On land, vegetation absorbs CO2 by photosynthesis and converts it into organic matter. A fraction of this carbon is immediately returned to the atmosphere as CO2 by plant respiration. Plants use the remainder for growth. Dead plant material is incorporated into soils, eventually to be decomposed by microorganisms and then respired back into the atmosphere as CO2. In addition, carbon in vegetation and soils is also converted back into CO2 by fires, insects, herbivores, as well as by harvest of plants and subsequent consumption by livestock or humans. Some organic carbon is furthermore carried into the ocean by streams and rivers.

An increase in atmospheric CO2 stimulates photosynthesis, and thus carbon uptake. In addition, elevated CO2 concentrations help plants in dry areas to use ground water more efficiently. This in turn increases the biomass in vegetation and soils and so fosters a carbon sink on land. The magnitude of this sink, however, also depends critically on other factors, such as water and nutrient availability.

Coupled carbon-cycle climate models indicate that less carbon is taken up by the ocean and land as the climate warms constituting a positive climate feedback. Many different factors contribute to this effect: warmer seawater, for instance, has a lower CO2 solubility, so altered chemical carbon reactions result in less oceanic uptake of excess atmospheric CO2. On land, higher temperatures foster longer seasonal growth periods in temperate and higher latitudes, but also faster respiration of soil carbon.

The time it takes to reach a new carbon distribution balance depends on the transfer times of carbon through the different reservoirs, and takes place over a multitude of time scales. Carbon is first exchanged among the ‘fast’ carbon reservoirs, such as the atmosphere, surface ocean, land vegetation and soils, over time scales up to a few thousand years. Over longer time scales, very slow secondary geological processes—dissolution of carbonate sediments and sediment burial into the Earth’s crust—become important.

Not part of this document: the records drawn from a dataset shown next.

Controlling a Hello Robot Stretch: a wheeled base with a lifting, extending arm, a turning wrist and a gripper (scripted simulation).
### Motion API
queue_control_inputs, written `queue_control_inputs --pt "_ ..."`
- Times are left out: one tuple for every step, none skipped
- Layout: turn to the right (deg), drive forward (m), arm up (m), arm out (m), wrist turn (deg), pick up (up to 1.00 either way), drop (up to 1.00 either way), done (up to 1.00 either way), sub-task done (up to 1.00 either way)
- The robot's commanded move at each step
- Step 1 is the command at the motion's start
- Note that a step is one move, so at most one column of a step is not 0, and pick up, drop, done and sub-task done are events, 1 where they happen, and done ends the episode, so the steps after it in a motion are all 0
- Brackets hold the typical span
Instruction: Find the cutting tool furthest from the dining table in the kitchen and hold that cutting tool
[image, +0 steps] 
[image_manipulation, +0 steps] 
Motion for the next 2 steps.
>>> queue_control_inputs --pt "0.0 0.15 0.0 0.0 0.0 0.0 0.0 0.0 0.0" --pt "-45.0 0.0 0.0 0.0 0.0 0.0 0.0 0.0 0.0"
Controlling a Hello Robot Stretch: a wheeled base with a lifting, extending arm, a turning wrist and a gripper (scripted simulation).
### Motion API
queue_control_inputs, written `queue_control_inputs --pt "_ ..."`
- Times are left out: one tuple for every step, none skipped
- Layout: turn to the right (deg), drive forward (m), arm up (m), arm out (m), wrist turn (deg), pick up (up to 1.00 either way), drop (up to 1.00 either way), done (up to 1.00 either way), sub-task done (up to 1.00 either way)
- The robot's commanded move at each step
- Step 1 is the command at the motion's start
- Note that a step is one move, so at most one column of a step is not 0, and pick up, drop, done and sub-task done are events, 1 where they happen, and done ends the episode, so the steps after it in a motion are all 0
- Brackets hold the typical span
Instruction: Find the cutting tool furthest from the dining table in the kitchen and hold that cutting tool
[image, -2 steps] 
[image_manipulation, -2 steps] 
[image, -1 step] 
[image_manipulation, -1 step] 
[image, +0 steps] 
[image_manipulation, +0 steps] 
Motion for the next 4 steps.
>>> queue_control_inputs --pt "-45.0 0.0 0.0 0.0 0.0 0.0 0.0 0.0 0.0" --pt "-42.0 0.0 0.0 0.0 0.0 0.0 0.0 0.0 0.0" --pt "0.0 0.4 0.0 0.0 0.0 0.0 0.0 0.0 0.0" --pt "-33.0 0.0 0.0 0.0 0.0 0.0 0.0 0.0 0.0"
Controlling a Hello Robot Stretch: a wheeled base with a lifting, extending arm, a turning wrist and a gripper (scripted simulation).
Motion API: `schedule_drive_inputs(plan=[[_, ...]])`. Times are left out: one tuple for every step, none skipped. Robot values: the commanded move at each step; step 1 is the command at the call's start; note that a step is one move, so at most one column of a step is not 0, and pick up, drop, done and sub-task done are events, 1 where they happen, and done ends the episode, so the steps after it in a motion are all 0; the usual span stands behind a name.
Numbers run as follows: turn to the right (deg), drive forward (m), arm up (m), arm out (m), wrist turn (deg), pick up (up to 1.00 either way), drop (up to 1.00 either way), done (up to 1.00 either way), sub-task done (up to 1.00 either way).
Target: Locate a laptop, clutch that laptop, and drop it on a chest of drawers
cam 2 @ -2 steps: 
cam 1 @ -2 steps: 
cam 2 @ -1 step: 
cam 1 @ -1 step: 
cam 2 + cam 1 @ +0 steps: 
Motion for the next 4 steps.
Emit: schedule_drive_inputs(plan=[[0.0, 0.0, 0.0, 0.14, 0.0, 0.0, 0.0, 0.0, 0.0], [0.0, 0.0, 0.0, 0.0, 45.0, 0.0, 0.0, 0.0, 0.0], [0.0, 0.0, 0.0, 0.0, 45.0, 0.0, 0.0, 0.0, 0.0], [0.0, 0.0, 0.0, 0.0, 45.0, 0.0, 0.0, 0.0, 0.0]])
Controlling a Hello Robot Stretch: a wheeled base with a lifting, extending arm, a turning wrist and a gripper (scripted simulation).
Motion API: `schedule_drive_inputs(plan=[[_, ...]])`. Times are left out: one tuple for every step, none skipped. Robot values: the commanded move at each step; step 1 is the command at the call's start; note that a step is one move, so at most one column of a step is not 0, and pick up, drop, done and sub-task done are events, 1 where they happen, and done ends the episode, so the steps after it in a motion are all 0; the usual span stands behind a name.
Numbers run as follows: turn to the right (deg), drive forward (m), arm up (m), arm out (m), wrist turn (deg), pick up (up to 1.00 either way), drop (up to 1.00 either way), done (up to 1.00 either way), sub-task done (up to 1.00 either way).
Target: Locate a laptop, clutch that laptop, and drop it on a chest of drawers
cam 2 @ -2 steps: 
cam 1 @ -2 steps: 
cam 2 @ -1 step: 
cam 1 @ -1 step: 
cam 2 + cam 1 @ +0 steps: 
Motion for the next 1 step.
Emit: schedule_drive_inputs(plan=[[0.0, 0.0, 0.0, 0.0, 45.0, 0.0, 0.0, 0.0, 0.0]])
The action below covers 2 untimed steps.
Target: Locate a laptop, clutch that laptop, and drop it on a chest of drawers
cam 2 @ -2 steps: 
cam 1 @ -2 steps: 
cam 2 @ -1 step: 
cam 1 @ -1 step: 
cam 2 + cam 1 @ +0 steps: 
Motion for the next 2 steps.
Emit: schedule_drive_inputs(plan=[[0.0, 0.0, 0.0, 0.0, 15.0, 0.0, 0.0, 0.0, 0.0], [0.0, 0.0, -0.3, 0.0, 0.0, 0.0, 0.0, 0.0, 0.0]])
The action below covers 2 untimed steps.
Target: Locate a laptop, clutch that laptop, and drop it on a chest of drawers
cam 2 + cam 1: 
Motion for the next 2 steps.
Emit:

How Does Anthropogenic Ocean Acidification Relate to Climate Change?

WG1 FAQ3.3
Both anthropogenic climate change and anthropogenic ocean acidification are caused by increasing carbon dioxide concentrations in the atmosphere. Rising levels of carbon dioxide (CO2), along with other greenhouse gases, indirectly alter the climate system by trapping heat as it is reflected back from the Earth’s surface. Anthropogenic ocean acidification is a direct consequence of rising CO2 concentrations as seawater currently absorbs about 30% of the anthropogenic CO2 from the atmosphere.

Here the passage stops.